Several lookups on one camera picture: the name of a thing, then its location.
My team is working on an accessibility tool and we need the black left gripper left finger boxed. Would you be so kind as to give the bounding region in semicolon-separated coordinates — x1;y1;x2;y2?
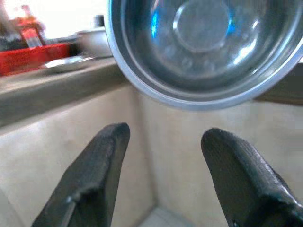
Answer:
32;122;131;227

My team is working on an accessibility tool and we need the red plastic slotted basket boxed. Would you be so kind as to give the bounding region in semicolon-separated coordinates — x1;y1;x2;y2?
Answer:
0;43;71;76

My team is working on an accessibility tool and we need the stainless steel bowl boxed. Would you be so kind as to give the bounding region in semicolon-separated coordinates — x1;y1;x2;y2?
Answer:
104;0;303;111

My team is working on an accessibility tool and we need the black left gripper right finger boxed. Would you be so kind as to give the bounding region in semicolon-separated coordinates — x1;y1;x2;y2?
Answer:
200;128;303;227

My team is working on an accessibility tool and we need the white plastic tub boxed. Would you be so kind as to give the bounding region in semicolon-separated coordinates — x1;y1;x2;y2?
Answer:
77;27;113;59

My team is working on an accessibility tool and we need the stainless steel plate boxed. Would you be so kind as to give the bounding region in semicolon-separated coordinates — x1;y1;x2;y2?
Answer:
44;56;96;73

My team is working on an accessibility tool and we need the red label sauce bottle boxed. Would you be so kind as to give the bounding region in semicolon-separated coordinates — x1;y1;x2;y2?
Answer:
14;4;47;48

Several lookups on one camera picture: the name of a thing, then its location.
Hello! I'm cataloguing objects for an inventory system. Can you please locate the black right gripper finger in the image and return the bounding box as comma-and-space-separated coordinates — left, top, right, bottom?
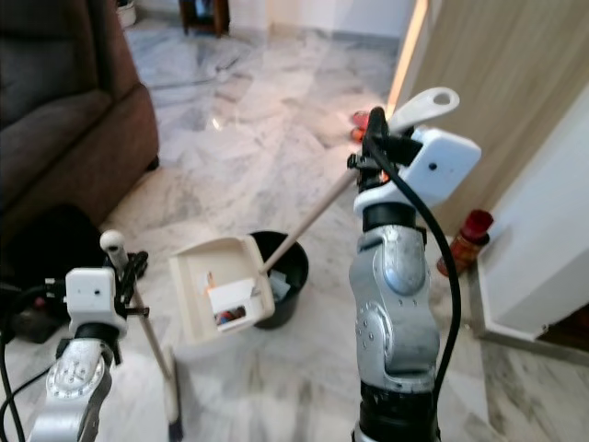
362, 106, 389, 148

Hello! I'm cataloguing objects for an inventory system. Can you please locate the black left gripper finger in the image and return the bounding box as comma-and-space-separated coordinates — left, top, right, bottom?
121, 250, 150, 296

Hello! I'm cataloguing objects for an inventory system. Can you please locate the beige long-handled dustpan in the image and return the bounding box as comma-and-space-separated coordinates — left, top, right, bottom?
167, 87, 462, 348

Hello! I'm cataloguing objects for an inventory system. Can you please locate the white box with picture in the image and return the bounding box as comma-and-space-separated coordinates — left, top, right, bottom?
207, 279, 257, 328

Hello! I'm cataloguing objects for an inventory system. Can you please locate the beige broom with purple bristles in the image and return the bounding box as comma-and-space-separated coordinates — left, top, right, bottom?
100, 229, 185, 442

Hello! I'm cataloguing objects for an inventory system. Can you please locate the red and orange toy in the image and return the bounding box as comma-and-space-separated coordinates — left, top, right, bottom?
349, 110, 375, 143

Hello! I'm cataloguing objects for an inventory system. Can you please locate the red bottle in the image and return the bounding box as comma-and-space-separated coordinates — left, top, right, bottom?
435, 208, 496, 279

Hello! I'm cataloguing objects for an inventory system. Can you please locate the black open waste bin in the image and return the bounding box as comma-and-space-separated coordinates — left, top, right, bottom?
242, 229, 310, 331

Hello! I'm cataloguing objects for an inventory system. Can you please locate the light wooden door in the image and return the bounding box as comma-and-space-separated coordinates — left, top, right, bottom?
385, 0, 589, 238

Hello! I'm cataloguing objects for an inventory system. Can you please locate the white cabinet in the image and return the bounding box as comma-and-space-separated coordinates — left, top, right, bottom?
469, 110, 589, 342

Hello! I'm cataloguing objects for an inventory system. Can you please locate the dark brown sofa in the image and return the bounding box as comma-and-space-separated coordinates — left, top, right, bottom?
0, 0, 160, 250

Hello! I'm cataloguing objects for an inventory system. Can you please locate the dark wooden stool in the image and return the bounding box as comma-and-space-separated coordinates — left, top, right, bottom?
178, 0, 233, 38

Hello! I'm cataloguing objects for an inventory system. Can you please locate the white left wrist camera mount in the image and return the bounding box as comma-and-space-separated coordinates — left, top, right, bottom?
64, 267, 128, 339

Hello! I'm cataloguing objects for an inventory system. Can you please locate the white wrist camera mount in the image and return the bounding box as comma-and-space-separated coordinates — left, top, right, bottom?
353, 126, 482, 219
64, 267, 128, 339

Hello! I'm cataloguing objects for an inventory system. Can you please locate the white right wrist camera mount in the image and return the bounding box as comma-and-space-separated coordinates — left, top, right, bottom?
353, 126, 482, 219

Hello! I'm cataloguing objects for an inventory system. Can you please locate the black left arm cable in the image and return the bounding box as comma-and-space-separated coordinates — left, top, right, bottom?
0, 285, 67, 442

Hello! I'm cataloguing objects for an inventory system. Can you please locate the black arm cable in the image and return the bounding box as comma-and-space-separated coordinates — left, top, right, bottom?
377, 138, 466, 397
0, 285, 67, 442

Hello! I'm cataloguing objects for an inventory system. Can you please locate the black bag with straps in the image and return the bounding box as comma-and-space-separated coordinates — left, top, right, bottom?
0, 204, 116, 343

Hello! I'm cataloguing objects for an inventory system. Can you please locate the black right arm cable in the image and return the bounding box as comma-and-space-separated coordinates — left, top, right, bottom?
377, 138, 466, 397

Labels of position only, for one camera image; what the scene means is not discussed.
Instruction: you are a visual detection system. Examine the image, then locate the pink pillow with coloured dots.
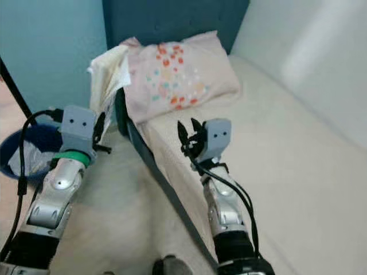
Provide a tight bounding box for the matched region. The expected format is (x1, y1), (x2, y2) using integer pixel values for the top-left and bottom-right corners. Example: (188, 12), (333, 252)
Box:
(123, 32), (241, 124)

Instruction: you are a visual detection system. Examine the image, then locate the cream cloth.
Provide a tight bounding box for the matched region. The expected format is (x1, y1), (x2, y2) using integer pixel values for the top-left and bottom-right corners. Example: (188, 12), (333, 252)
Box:
(88, 45), (131, 121)

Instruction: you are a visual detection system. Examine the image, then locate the crumpled white paper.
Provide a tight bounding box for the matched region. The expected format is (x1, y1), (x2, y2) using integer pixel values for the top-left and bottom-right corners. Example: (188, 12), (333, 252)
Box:
(9, 146), (52, 175)

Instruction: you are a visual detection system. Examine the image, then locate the blue plastic waste bin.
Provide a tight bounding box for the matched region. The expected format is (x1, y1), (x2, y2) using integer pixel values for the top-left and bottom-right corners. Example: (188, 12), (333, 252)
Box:
(0, 123), (61, 181)

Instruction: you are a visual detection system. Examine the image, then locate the mattress with cream sheet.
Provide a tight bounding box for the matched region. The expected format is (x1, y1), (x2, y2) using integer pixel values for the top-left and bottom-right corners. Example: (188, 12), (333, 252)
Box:
(140, 54), (367, 275)

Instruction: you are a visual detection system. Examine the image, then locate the grey right robot leg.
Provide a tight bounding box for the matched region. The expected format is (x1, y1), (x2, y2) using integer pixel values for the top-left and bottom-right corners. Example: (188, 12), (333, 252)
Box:
(152, 255), (193, 275)

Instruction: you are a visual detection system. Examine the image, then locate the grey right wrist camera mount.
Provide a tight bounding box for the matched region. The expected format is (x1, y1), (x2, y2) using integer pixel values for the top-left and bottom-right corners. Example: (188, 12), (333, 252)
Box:
(204, 119), (232, 161)

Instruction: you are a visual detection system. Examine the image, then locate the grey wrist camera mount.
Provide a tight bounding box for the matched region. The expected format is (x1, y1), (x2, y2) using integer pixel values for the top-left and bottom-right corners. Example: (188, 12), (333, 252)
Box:
(204, 119), (232, 161)
(60, 105), (97, 158)

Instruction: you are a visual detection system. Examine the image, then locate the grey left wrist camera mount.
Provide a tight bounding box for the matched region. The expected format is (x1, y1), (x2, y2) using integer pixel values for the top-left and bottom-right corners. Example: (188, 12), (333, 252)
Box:
(60, 105), (97, 158)

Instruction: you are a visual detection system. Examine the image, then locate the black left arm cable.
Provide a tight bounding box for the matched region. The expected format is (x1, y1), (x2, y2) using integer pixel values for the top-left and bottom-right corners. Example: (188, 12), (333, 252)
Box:
(3, 109), (64, 264)

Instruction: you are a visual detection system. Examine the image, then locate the black door frame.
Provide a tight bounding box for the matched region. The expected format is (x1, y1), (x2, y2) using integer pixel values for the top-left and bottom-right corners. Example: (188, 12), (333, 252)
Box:
(0, 57), (35, 124)

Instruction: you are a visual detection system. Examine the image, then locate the teal upholstered bed frame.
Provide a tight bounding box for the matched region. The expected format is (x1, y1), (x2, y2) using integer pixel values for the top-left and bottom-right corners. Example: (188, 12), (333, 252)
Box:
(102, 0), (250, 270)

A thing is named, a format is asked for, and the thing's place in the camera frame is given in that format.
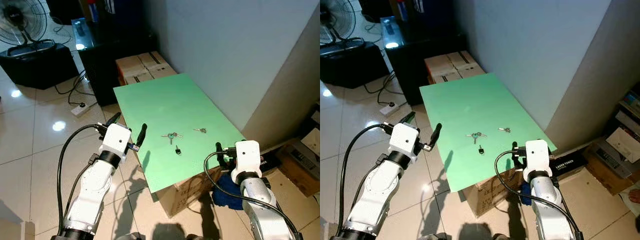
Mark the white power strip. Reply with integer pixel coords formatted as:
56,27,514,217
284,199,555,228
70,102,92,118
379,101,402,116

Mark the key bunch with teal tag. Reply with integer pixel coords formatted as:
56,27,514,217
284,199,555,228
465,131,489,145
160,131,184,146

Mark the green board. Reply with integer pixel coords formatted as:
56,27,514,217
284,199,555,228
113,73,247,194
419,72,558,194

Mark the blue cloth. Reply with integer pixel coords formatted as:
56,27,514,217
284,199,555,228
211,171,246,210
518,180,534,207

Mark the black laser toner box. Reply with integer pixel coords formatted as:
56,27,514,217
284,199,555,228
548,148,590,182
254,150,284,177

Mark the printed cardboard box under board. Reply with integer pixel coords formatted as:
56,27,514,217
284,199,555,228
150,166,224,219
461,169,527,219

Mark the black cabinet with glass top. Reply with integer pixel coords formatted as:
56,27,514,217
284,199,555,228
71,17,159,107
380,16,469,106

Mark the brown cardboard box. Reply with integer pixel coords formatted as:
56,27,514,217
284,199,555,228
581,141,640,196
274,144,321,199

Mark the large black case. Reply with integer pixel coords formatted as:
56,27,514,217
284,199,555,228
0,42,80,91
320,40,390,90

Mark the shelf with paper stacks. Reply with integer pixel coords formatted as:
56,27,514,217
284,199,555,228
604,89,640,178
299,102,321,157

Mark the black standing fan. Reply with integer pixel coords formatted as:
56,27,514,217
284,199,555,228
320,0,357,46
0,0,55,48

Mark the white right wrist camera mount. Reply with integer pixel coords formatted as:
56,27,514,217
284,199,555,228
233,140,262,174
522,139,551,174

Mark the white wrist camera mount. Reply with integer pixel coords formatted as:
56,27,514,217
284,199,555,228
388,122,421,157
99,123,132,157
522,139,551,174
233,140,262,174

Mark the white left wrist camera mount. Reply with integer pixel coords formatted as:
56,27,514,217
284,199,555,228
99,123,132,157
388,122,421,157

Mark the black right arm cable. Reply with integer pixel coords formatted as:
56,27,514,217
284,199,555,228
203,151,301,237
494,150,583,236

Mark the black floor cable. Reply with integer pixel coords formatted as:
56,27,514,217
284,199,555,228
53,69,97,109
363,69,406,108

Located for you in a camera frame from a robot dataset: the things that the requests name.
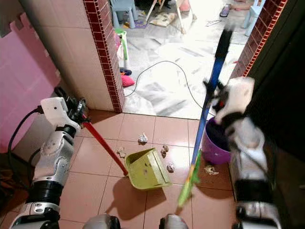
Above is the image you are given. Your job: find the grey robot leg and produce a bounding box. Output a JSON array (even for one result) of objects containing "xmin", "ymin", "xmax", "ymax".
[
  {"xmin": 160, "ymin": 215, "xmax": 193, "ymax": 229},
  {"xmin": 83, "ymin": 214, "xmax": 120, "ymax": 229}
]

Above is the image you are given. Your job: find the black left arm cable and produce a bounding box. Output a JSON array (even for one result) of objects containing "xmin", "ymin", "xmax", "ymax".
[{"xmin": 7, "ymin": 108, "xmax": 43, "ymax": 192}]

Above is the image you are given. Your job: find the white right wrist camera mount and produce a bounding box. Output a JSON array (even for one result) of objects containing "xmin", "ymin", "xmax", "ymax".
[{"xmin": 213, "ymin": 76, "xmax": 255, "ymax": 125}]

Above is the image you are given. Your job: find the light blue plastic stool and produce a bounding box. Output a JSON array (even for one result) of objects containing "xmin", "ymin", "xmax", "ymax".
[{"xmin": 243, "ymin": 0, "xmax": 265, "ymax": 29}]

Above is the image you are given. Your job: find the beige patterned floor cushion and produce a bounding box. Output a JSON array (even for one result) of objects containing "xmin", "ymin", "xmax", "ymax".
[{"xmin": 149, "ymin": 13, "xmax": 177, "ymax": 27}]

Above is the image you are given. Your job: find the small dark flat object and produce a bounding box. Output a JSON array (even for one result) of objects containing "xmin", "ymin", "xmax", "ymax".
[{"xmin": 221, "ymin": 4, "xmax": 232, "ymax": 18}]

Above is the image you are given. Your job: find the green dustpan with red handle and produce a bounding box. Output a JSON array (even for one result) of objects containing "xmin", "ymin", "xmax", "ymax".
[{"xmin": 54, "ymin": 86, "xmax": 172, "ymax": 190}]

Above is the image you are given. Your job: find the pink shoe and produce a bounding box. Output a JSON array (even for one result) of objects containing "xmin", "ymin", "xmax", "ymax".
[{"xmin": 122, "ymin": 75, "xmax": 135, "ymax": 88}]

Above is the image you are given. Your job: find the thin black floor cable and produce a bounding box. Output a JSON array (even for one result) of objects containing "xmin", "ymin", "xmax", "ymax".
[{"xmin": 124, "ymin": 60, "xmax": 203, "ymax": 117}]

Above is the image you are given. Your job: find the grey right robot leg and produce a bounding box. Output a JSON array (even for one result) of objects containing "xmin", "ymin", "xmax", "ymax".
[{"xmin": 160, "ymin": 215, "xmax": 193, "ymax": 229}]

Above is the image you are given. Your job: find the pink foam wall mat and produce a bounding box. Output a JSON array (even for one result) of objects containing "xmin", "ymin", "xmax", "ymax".
[{"xmin": 0, "ymin": 13, "xmax": 60, "ymax": 153}]

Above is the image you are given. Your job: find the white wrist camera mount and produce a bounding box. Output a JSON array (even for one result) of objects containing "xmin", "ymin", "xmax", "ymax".
[
  {"xmin": 41, "ymin": 97, "xmax": 81, "ymax": 131},
  {"xmin": 213, "ymin": 76, "xmax": 255, "ymax": 125}
]

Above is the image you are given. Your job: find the grey left robot leg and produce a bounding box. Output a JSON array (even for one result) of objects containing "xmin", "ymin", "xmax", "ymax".
[{"xmin": 83, "ymin": 214, "xmax": 120, "ymax": 229}]

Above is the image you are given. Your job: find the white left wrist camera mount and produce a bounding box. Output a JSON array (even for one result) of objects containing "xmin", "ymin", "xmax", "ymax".
[{"xmin": 41, "ymin": 97, "xmax": 81, "ymax": 131}]

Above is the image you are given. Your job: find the blue-handled green broom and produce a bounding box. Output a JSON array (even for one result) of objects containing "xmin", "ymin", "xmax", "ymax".
[{"xmin": 177, "ymin": 28, "xmax": 235, "ymax": 207}]

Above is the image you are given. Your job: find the blue plastic child chair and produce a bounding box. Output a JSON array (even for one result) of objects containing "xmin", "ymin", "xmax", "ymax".
[{"xmin": 110, "ymin": 0, "xmax": 137, "ymax": 28}]

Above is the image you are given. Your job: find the wooden folding stand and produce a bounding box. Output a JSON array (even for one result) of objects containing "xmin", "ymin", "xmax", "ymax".
[{"xmin": 145, "ymin": 0, "xmax": 186, "ymax": 35}]

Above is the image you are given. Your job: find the green and white toy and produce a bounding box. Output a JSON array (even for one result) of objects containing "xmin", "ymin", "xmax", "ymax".
[{"xmin": 114, "ymin": 28, "xmax": 127, "ymax": 70}]

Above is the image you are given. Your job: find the purple plastic waste bin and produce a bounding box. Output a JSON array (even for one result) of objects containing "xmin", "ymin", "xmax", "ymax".
[{"xmin": 200, "ymin": 117, "xmax": 233, "ymax": 165}]

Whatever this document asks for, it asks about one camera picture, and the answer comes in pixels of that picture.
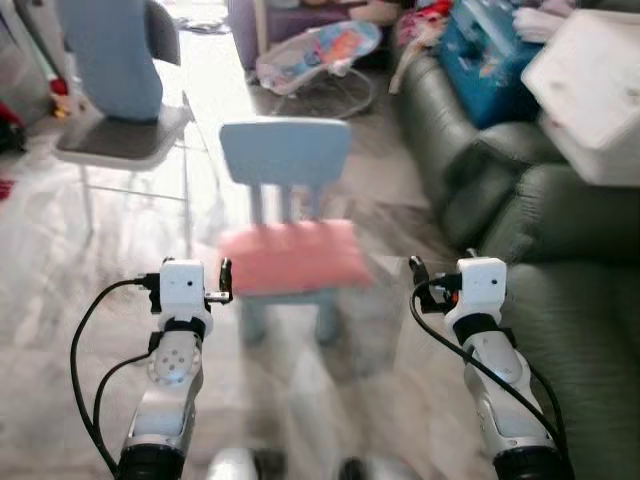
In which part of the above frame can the green leather sofa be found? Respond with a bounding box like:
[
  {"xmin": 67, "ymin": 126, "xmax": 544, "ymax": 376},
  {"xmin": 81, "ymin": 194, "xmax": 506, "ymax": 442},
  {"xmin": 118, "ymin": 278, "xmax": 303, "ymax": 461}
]
[{"xmin": 394, "ymin": 40, "xmax": 640, "ymax": 480}]

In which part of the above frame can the pink seat cushion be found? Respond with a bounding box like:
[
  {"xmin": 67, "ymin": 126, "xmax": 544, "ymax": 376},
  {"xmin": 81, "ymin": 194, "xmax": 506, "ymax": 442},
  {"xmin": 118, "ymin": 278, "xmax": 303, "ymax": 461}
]
[{"xmin": 217, "ymin": 219, "xmax": 375, "ymax": 298}]

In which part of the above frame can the light blue child chair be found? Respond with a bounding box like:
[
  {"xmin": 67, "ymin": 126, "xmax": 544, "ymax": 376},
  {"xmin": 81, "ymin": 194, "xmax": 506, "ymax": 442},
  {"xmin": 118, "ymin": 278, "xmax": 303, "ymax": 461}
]
[{"xmin": 217, "ymin": 117, "xmax": 354, "ymax": 347}]

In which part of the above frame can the white metal chair grey seat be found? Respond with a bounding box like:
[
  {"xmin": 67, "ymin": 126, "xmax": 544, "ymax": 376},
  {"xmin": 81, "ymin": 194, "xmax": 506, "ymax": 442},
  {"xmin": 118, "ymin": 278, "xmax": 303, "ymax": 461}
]
[{"xmin": 51, "ymin": 0, "xmax": 198, "ymax": 258}]

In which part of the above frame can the silver left robot leg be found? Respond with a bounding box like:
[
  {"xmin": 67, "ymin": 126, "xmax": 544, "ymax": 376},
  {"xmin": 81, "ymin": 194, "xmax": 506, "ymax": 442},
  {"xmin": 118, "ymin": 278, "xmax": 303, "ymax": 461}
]
[{"xmin": 204, "ymin": 447, "xmax": 288, "ymax": 480}]

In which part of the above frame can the silver robot leg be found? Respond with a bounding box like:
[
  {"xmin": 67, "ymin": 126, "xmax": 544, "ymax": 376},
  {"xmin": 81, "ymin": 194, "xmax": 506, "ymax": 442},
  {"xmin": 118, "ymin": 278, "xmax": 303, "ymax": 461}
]
[
  {"xmin": 339, "ymin": 457, "xmax": 403, "ymax": 480},
  {"xmin": 204, "ymin": 447, "xmax": 288, "ymax": 480}
]

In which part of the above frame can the silver right robot leg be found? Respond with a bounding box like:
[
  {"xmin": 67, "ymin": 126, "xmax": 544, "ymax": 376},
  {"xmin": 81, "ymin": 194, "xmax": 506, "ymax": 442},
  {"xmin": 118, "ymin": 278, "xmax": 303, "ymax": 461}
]
[{"xmin": 339, "ymin": 457, "xmax": 403, "ymax": 480}]

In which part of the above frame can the blue plastic box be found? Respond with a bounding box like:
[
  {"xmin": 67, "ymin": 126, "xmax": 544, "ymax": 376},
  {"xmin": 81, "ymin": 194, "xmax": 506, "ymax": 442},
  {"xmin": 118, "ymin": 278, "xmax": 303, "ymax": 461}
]
[{"xmin": 437, "ymin": 0, "xmax": 547, "ymax": 130}]

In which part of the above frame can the colourful baby bouncer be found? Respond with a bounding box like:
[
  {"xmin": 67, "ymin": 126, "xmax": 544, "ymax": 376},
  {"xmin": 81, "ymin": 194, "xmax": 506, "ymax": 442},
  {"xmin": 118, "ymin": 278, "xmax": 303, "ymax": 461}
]
[{"xmin": 254, "ymin": 19, "xmax": 384, "ymax": 118}]

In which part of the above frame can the pink patterned cloth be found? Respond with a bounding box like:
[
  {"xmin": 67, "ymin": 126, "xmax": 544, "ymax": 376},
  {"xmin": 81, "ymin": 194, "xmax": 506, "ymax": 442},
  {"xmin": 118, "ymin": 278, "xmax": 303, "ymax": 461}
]
[{"xmin": 389, "ymin": 0, "xmax": 458, "ymax": 94}]

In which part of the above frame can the small red white toy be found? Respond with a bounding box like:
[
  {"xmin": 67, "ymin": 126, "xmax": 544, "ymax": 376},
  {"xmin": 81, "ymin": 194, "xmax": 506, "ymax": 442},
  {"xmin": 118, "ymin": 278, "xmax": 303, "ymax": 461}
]
[{"xmin": 49, "ymin": 78, "xmax": 74, "ymax": 120}]

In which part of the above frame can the white box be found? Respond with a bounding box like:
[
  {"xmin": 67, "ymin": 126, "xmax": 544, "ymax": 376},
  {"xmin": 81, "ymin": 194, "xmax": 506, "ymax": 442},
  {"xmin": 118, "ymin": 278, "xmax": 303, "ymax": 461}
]
[{"xmin": 521, "ymin": 9, "xmax": 640, "ymax": 189}]

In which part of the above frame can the light blue back cushion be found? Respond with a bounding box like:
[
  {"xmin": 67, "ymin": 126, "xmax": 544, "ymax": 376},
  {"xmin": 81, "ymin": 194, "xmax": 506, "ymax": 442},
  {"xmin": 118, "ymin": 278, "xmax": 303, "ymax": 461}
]
[{"xmin": 57, "ymin": 0, "xmax": 167, "ymax": 124}]

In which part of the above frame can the purple furniture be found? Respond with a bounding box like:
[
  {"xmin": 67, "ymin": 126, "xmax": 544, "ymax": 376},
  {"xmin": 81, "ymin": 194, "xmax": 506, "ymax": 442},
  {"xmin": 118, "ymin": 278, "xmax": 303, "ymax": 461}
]
[{"xmin": 227, "ymin": 0, "xmax": 403, "ymax": 73}]

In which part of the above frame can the white mesh panel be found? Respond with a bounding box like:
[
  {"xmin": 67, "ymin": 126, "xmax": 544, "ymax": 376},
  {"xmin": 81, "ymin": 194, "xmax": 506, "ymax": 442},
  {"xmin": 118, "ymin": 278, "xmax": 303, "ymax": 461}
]
[{"xmin": 0, "ymin": 0, "xmax": 57, "ymax": 127}]

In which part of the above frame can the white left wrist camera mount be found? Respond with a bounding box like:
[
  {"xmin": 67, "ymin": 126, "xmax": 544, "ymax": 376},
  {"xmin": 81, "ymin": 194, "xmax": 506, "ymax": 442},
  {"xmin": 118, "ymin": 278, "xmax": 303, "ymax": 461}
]
[{"xmin": 159, "ymin": 259, "xmax": 208, "ymax": 322}]

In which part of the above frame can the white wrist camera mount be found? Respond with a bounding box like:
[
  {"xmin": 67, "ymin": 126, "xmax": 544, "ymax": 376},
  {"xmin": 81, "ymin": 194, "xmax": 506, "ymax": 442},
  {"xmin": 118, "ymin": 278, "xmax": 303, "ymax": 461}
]
[
  {"xmin": 455, "ymin": 258, "xmax": 509, "ymax": 320},
  {"xmin": 159, "ymin": 259, "xmax": 208, "ymax": 322}
]

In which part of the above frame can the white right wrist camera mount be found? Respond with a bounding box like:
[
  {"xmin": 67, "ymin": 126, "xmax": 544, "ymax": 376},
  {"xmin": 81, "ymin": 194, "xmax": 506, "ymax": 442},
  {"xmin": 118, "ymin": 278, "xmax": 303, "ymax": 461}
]
[{"xmin": 455, "ymin": 258, "xmax": 509, "ymax": 320}]

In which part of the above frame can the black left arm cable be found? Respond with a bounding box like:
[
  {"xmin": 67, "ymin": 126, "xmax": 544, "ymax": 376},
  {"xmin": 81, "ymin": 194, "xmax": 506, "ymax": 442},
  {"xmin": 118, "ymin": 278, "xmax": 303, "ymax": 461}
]
[{"xmin": 69, "ymin": 277, "xmax": 163, "ymax": 473}]

* * * * * * *

EXERCISE OBJECTIVE:
Retype word for word everything in the listing above from the line that holds "Mark the white wrist" down to the line that holds "Located for you". Keep both end lines and leave out the rest.

OUTPUT:
Mark the white wrist camera mount. Reply with integer pixel coords formatted as:
56,27,514,217
284,199,555,228
388,122,421,157
99,123,132,157
522,139,551,174
233,140,262,174

Mark the white left wrist camera mount. Reply with integer pixel coords formatted as:
56,27,514,217
284,199,555,228
99,123,132,157
388,122,421,157

Mark the black right arm cable. Reply with integer pixel coords formatted as:
56,27,514,217
284,199,555,228
203,151,301,237
494,150,583,236

Mark the black floor cable. Reply with integer pixel coords formatted as:
56,27,514,217
284,199,555,228
53,69,97,109
363,69,406,108

Located for you in a camera frame from a robot dataset: the things that the requests name.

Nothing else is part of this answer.